Dynamic token IDs for _mask_random_words function in BertStyleLMProcessor

deepset-ai / FARM

:house_with_garden: Fast & easy transfer learning for NLP. Harvesting language models for the industry. Focus on Question Answering.

https://farm.deepset.ai

Apache License 2.0

1.73k stars 247 forks source link

Dynamic token IDs for _mask_random_words function in BertStyleLMProcessor #804

Closed felixvor closed 3 years ago

felixvor commented 3 years ago

Tokens were previously hardcoded so only the default config of bert-base was compatible. If the vocab.txt of a model had PAD, SEP, CLS tokens in a different position, the processor would ignore the wrong tokens for whole-word-masking. If MASK was at the wrong position, the processor would crash.

Tokens IDs are now grabbed from the vocabulary directly and IDs are not hardcoded anymore. This should make any model compatible that has SEP, CLS, PAD and MASK anywhere in their vocab.txt.

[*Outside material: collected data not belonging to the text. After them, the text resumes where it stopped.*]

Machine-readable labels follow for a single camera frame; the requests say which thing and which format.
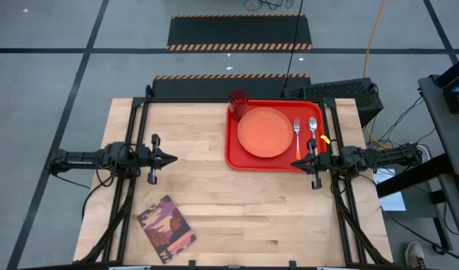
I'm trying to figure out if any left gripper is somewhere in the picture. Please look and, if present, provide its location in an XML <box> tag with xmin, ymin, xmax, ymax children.
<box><xmin>137</xmin><ymin>133</ymin><xmax>179</xmax><ymax>185</ymax></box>

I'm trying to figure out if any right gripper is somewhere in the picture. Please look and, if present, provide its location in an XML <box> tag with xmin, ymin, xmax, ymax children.
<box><xmin>290</xmin><ymin>137</ymin><xmax>343</xmax><ymax>191</ymax></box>

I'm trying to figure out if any fork with orange handle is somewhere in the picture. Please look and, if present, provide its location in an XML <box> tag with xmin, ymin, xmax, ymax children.
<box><xmin>292</xmin><ymin>118</ymin><xmax>302</xmax><ymax>161</ymax></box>

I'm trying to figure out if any spoon with orange handle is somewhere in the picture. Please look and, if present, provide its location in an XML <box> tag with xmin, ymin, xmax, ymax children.
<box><xmin>307</xmin><ymin>116</ymin><xmax>320</xmax><ymax>157</ymax></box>

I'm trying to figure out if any orange plastic plate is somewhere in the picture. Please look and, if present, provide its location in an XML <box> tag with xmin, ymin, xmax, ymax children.
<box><xmin>236</xmin><ymin>106</ymin><xmax>294</xmax><ymax>159</ymax></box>

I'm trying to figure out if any red faceted plastic cup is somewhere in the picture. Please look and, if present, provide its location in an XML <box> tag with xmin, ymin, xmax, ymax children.
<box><xmin>228</xmin><ymin>88</ymin><xmax>249</xmax><ymax>122</ymax></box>

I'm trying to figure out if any red plastic tray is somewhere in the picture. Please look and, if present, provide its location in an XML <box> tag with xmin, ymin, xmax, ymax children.
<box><xmin>224</xmin><ymin>99</ymin><xmax>327</xmax><ymax>173</ymax></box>

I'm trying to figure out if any landscape print notebook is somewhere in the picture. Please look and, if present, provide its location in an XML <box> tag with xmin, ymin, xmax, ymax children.
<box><xmin>136</xmin><ymin>194</ymin><xmax>197</xmax><ymax>265</ymax></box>

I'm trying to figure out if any black perforated computer case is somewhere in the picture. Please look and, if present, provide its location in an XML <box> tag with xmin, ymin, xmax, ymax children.
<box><xmin>281</xmin><ymin>77</ymin><xmax>384</xmax><ymax>127</ymax></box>

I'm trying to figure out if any black hazard-striped floor mat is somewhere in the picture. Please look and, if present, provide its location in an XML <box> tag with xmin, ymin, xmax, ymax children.
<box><xmin>151</xmin><ymin>73</ymin><xmax>312</xmax><ymax>101</ymax></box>
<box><xmin>166</xmin><ymin>13</ymin><xmax>314</xmax><ymax>52</ymax></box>

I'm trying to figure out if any white paper sheet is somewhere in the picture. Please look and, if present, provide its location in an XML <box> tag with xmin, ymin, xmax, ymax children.
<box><xmin>372</xmin><ymin>169</ymin><xmax>407</xmax><ymax>212</ymax></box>

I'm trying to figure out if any person's shoe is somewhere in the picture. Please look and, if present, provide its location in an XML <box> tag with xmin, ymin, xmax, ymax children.
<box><xmin>404</xmin><ymin>241</ymin><xmax>427</xmax><ymax>269</ymax></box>

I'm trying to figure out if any grey side table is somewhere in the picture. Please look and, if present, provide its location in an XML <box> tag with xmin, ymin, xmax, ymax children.
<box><xmin>418</xmin><ymin>74</ymin><xmax>459</xmax><ymax>241</ymax></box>

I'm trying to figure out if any open laptop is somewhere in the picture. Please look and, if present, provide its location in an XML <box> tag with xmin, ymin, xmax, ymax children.
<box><xmin>435</xmin><ymin>52</ymin><xmax>459</xmax><ymax>116</ymax></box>

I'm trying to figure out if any black aluminium table frame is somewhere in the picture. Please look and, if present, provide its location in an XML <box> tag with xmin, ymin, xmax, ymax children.
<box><xmin>79</xmin><ymin>85</ymin><xmax>394</xmax><ymax>270</ymax></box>

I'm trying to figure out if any black hanging cable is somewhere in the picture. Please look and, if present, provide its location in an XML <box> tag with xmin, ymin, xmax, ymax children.
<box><xmin>282</xmin><ymin>0</ymin><xmax>305</xmax><ymax>91</ymax></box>

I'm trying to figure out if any yellow hanging cable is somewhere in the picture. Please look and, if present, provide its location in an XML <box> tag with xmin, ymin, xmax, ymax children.
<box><xmin>362</xmin><ymin>0</ymin><xmax>416</xmax><ymax>152</ymax></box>

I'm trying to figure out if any coiled black floor cable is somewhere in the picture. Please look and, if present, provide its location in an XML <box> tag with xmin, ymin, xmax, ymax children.
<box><xmin>243</xmin><ymin>0</ymin><xmax>295</xmax><ymax>11</ymax></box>

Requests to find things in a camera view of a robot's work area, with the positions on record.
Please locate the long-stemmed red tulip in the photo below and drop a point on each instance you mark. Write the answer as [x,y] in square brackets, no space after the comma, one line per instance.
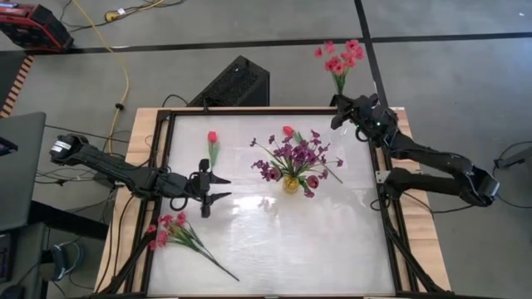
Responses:
[288,131]

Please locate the striped slatted panel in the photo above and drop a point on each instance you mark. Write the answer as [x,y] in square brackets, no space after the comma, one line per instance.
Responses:
[16,87]

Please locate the grey floor stand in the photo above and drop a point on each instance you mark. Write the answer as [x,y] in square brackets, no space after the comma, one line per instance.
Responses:
[519,158]

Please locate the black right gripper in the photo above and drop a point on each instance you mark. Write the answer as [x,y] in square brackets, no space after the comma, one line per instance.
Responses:
[376,120]

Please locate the red flower bunch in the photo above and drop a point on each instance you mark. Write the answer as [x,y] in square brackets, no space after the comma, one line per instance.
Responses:
[338,66]

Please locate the yellow glass vase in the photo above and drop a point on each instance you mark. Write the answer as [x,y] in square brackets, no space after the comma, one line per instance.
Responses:
[291,185]

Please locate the dark grey desk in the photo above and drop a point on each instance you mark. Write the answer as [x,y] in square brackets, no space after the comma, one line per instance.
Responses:
[25,266]

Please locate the dark handheld device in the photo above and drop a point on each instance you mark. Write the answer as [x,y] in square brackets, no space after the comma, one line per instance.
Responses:
[6,147]

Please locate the yellow power plug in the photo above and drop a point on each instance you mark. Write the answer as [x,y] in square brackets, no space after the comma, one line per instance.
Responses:
[111,16]

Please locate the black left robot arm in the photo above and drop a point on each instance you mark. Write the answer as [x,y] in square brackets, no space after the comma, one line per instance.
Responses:
[108,166]

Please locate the black perforated box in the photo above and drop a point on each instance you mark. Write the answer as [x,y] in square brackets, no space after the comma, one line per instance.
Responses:
[237,83]

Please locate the short-stemmed red tulip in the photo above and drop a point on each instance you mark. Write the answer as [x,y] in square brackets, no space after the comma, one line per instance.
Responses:
[212,137]

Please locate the silver mounting plate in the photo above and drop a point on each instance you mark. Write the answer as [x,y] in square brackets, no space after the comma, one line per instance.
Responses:
[381,176]

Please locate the red and black toolbox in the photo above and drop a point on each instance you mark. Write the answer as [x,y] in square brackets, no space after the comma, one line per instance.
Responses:
[29,25]

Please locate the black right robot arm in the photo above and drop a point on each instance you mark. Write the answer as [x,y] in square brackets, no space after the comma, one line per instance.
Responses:
[436,158]

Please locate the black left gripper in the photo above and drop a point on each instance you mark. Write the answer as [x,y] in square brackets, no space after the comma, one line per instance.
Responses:
[183,184]

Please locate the pink-red flower bunch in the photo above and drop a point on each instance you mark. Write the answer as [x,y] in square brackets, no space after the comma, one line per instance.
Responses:
[161,238]

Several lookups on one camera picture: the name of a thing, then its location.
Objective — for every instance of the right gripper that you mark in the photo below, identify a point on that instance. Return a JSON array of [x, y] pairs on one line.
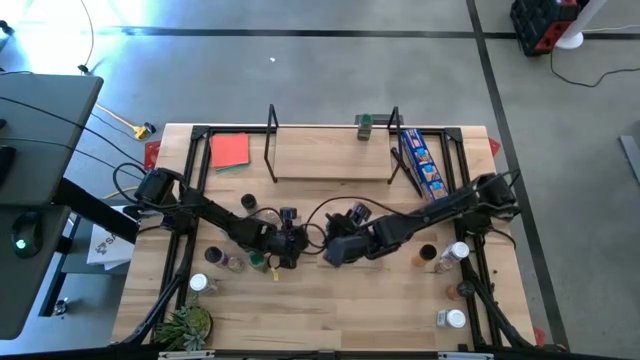
[[342, 227]]

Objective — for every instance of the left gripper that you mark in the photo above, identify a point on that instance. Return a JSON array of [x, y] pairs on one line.
[[291, 242]]

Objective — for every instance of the oregano jar green label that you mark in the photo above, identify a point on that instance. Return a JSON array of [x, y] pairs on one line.
[[257, 260], [365, 129]]

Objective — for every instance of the bagel seasoning jar white lid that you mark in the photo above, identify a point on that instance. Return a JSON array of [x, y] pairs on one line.
[[236, 265], [200, 283], [457, 250], [452, 318]]

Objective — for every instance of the green herb jar black lid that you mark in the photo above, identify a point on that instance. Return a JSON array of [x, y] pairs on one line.
[[248, 201]]

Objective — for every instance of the garlic powder jar purple label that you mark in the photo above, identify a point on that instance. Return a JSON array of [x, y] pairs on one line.
[[215, 255]]

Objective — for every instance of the yellow spice jar black lid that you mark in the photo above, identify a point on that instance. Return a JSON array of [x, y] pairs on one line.
[[425, 253]]

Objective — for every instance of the orange spice jar black lid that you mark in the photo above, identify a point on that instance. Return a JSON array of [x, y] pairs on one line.
[[461, 290]]

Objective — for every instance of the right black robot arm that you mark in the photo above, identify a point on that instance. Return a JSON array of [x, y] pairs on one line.
[[425, 215]]

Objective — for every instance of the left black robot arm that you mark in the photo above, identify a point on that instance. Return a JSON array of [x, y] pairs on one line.
[[220, 215]]

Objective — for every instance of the blue plastic wrap box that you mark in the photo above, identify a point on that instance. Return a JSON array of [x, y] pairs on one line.
[[425, 165]]

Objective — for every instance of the teal paper sheet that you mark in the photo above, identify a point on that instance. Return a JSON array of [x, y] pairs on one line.
[[235, 169]]

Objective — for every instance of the green succulent plant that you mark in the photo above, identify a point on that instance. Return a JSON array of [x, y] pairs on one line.
[[185, 327]]

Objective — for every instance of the red paper pad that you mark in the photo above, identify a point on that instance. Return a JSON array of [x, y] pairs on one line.
[[229, 149]]

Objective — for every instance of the red corner guard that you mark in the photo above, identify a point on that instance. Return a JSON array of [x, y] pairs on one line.
[[151, 155], [493, 146], [538, 336]]

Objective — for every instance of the white printed box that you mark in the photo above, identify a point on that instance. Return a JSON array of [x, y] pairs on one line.
[[110, 247]]

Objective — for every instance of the black device green light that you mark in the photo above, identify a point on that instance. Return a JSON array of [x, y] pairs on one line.
[[22, 240]]

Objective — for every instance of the dark grey side desk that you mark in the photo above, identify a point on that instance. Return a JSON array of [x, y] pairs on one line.
[[40, 150]]

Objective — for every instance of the black and red crate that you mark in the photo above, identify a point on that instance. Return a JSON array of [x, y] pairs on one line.
[[540, 25]]

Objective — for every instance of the white stand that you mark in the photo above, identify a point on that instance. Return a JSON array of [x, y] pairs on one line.
[[570, 39]]

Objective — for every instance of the grey floor plate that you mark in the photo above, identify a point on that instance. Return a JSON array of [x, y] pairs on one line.
[[631, 160]]

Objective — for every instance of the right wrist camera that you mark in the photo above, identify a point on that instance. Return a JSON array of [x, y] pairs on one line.
[[359, 212]]

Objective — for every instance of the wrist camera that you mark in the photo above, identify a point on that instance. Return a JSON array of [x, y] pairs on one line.
[[359, 212], [287, 214]]

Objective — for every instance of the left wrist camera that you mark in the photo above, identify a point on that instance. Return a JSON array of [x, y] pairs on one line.
[[287, 214]]

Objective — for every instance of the wooden shelf black metal frame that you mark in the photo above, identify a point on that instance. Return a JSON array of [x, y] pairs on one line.
[[330, 155]]

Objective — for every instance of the silver metal bracket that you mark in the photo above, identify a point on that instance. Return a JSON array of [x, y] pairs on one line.
[[465, 356], [187, 355]]

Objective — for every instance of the black aluminium table frame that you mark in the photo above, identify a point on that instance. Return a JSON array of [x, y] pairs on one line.
[[235, 131]]

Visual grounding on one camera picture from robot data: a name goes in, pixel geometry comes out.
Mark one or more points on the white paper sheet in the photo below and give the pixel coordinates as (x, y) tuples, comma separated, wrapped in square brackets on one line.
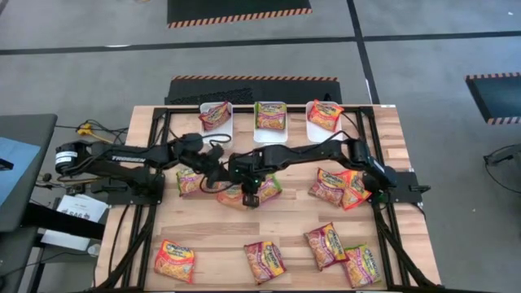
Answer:
[(65, 242)]

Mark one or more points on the black aluminium table frame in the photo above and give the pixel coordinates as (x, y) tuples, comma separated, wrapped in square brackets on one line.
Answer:
[(244, 109)]

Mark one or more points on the green Maruchan ramen pack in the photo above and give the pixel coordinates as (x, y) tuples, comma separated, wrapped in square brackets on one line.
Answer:
[(361, 266), (270, 116), (187, 183), (272, 189)]

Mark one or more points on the red Maruchan ramen pack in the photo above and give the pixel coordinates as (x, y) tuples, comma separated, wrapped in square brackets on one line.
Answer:
[(215, 117), (325, 246), (264, 262), (325, 187)]

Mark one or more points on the blue desk pad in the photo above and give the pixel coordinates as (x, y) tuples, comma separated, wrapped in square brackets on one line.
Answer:
[(16, 179)]

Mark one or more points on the white plastic bin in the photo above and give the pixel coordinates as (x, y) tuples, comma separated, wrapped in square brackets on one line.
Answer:
[(224, 129), (270, 136), (317, 136)]

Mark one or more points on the orange Maruchan ramen pack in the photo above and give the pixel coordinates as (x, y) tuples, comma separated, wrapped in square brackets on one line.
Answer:
[(174, 260), (356, 195), (325, 116), (230, 197)]

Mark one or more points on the black support beam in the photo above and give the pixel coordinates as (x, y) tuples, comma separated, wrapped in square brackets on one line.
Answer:
[(61, 221)]

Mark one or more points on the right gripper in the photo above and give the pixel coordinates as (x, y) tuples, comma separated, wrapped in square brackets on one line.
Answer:
[(248, 171)]

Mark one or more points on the small black round knob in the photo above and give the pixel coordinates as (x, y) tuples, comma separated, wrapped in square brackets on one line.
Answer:
[(47, 177)]

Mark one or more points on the small clear plastic cup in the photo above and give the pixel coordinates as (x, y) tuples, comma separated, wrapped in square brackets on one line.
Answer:
[(93, 250)]

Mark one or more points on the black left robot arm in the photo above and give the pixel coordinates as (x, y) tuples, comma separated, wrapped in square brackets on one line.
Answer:
[(122, 158)]

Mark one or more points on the black desk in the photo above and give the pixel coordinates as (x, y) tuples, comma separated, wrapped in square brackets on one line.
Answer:
[(36, 126)]

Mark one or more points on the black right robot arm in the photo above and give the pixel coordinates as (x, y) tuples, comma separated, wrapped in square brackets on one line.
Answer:
[(305, 152)]

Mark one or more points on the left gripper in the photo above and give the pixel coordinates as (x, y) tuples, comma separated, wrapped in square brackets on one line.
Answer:
[(211, 169)]

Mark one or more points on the black striped-edge floor mat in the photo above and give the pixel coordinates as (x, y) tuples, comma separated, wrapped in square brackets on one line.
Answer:
[(285, 91), (500, 97), (240, 8)]

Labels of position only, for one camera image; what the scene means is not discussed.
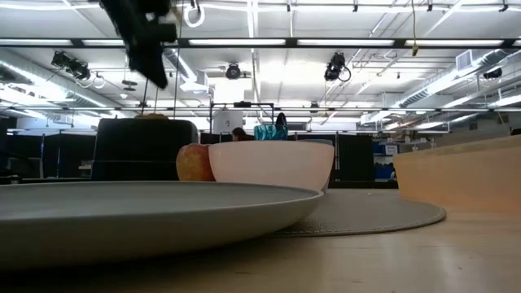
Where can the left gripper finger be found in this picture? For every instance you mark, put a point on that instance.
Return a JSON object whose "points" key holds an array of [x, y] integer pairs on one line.
{"points": [[152, 67]]}

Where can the brown toast slice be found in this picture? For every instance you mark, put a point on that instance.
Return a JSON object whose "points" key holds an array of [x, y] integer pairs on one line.
{"points": [[151, 116]]}

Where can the red yellow apple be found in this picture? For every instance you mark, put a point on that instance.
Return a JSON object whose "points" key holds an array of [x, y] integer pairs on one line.
{"points": [[193, 163]]}

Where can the pink translucent bowl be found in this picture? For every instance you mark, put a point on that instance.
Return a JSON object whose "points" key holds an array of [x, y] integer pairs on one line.
{"points": [[268, 163]]}

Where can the grey round plate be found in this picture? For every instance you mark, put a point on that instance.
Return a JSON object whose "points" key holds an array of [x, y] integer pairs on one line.
{"points": [[122, 219]]}

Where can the black two-slot toaster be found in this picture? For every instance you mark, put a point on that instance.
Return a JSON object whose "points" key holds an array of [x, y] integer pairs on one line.
{"points": [[138, 150]]}

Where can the white board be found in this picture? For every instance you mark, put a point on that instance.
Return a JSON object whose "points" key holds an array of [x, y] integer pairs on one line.
{"points": [[228, 122]]}

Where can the person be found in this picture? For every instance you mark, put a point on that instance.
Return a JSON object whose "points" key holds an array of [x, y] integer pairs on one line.
{"points": [[241, 135]]}

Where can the teal plastic tumbler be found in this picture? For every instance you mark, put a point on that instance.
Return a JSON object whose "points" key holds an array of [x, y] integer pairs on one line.
{"points": [[268, 132]]}

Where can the black spoon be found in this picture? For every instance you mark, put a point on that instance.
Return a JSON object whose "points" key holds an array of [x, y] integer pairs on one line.
{"points": [[281, 119]]}

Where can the black partition panel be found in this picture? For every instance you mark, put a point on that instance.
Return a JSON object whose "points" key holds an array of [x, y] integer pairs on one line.
{"points": [[356, 158]]}

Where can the round grey placemat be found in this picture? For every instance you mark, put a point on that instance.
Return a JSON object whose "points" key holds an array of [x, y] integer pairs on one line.
{"points": [[366, 211]]}

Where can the black ceiling light rail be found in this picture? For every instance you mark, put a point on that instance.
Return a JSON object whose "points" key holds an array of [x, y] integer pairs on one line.
{"points": [[183, 42]]}

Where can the black ceiling camera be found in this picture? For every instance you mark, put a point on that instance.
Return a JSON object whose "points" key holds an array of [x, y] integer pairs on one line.
{"points": [[335, 67], [233, 71], [71, 65], [492, 73]]}

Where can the silver ventilation duct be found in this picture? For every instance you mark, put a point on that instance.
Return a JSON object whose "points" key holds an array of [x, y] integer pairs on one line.
{"points": [[36, 81], [447, 81]]}

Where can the black aluminium table frame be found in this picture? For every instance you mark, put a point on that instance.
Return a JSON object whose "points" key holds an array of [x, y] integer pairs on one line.
{"points": [[366, 184]]}

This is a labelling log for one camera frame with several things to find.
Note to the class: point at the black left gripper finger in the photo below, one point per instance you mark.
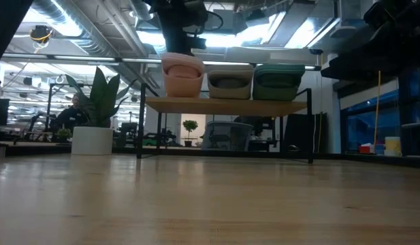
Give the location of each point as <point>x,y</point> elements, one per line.
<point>179,46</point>

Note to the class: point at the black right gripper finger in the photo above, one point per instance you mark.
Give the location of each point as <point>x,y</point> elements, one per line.
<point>346,68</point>

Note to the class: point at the black panel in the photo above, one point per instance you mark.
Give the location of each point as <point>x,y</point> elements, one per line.
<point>301,132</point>

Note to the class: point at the yellow and white container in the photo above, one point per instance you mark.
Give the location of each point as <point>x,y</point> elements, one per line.
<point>392,145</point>

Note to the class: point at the small green potted plant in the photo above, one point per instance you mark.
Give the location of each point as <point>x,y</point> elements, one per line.
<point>64,133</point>

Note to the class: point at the pink rubber slide sandal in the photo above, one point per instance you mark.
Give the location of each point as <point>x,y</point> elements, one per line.
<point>182,85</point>

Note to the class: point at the white round plant pot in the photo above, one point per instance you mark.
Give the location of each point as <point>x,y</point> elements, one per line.
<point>92,141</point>

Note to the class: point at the small round topiary tree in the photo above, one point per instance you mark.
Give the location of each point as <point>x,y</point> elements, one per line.
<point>190,126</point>

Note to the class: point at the grey mesh office chair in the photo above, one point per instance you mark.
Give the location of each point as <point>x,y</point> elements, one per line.
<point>226,136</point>

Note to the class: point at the wooden shelf with black frame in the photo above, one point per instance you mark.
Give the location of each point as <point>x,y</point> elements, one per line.
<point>223,106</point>

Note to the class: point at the person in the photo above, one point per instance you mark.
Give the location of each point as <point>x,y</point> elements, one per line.
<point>71,119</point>

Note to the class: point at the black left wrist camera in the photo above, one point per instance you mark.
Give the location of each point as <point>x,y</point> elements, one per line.
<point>197,42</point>

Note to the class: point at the green spiky succulent plant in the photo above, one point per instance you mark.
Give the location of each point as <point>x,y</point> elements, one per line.
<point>100,98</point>

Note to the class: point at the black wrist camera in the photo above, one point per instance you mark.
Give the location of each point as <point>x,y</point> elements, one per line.
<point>378,15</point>
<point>197,42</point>

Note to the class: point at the black monitor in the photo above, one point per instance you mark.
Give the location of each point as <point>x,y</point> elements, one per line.
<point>0,111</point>

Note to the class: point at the black metal table frame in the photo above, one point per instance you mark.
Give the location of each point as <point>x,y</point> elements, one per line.
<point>366,159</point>

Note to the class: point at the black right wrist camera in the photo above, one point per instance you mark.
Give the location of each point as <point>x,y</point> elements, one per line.
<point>378,15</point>

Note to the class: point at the red container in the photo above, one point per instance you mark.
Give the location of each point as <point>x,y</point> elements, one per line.
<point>365,149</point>

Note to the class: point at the green plastic basket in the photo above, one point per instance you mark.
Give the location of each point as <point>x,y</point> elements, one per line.
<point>277,81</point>

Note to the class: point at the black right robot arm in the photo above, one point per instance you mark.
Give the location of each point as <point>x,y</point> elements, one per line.
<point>417,30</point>

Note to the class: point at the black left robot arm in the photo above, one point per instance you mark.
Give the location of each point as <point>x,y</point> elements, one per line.
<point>5,34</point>

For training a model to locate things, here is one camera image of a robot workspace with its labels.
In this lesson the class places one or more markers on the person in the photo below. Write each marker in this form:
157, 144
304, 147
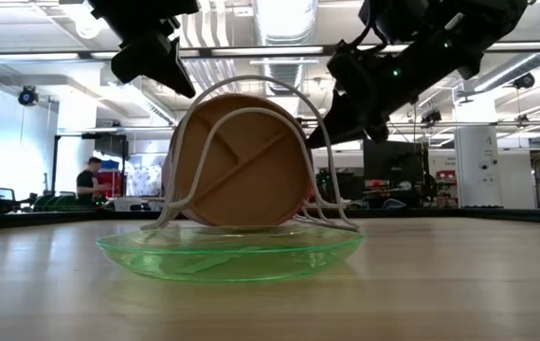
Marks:
86, 182

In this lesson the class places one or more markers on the white pillar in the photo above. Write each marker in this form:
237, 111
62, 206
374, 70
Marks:
478, 166

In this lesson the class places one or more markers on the black ceiling spotlight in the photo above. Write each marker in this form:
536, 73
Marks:
524, 81
27, 96

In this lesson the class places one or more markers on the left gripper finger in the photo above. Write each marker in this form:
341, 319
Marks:
144, 59
184, 71

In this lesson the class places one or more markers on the brown divided plate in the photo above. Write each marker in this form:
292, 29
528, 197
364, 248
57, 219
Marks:
251, 180

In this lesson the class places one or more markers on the red tool cabinet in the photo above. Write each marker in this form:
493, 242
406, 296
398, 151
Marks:
116, 182

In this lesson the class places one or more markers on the silver ceiling air duct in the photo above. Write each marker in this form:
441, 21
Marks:
284, 28

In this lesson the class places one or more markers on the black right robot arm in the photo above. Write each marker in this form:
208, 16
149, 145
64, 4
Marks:
488, 19

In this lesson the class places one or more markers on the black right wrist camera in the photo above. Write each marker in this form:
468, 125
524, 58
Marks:
393, 19

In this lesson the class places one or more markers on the black metal frame stand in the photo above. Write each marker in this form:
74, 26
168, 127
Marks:
54, 166

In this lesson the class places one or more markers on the large black monitor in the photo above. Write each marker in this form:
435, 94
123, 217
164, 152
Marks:
393, 161

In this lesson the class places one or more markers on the translucent green divided plate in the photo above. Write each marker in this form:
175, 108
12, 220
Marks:
232, 263

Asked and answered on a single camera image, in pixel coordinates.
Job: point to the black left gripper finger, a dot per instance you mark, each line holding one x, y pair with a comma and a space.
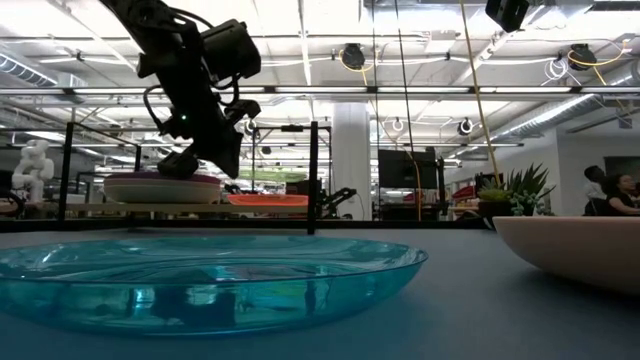
227, 152
177, 165

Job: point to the cream plate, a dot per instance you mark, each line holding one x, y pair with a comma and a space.
162, 187

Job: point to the purple plate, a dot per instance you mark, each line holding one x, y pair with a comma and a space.
130, 177

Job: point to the orange transparent plate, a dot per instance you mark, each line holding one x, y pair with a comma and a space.
267, 200

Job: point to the blue transparent plate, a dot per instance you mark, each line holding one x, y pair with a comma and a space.
200, 300

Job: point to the cream bowl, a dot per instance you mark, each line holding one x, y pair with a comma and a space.
575, 255

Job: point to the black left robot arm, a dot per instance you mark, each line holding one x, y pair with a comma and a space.
170, 60

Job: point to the small dark screen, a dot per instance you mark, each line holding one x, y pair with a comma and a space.
297, 186

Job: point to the white building column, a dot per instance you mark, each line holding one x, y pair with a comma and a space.
351, 150

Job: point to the white robot figure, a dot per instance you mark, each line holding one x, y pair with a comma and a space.
32, 170

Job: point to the potted succulent plant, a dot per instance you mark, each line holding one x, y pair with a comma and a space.
525, 190

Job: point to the black monitor screen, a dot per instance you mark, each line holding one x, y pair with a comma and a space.
405, 170

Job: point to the person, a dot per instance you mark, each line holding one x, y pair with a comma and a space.
594, 182
620, 197

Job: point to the wooden shelf black frame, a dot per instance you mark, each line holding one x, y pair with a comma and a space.
175, 208

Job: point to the background black rig frame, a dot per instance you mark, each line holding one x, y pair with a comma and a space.
291, 128

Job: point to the long ceiling light rail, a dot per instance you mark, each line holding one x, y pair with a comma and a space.
320, 90

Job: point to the silver ventilation duct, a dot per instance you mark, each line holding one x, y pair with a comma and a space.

felixvor commented 3 years ago

oh yes thanks i overlooked that! for now i only started the training process for testing and saw that the processor was returning valid data and not crash. wasnt able to finish a training and check results yet. any other ideas for testing this that could make sense?

julian-risch commented 3 years ago

That's good! I did some local testing withFARM/test/test_lm_finetuning.py and changed the language model to bert-base-german-cased there. Works. I found out that the token "I" has index 103 in bert-base-german-cased vocabulary. So I also tested with this token by adding it to FARM/test/samples/lm_finetuning/train-sample.txt. It works with your changes but it does not without them. Great! 👍 Ready to merge. Let us know how the finetuned model performs!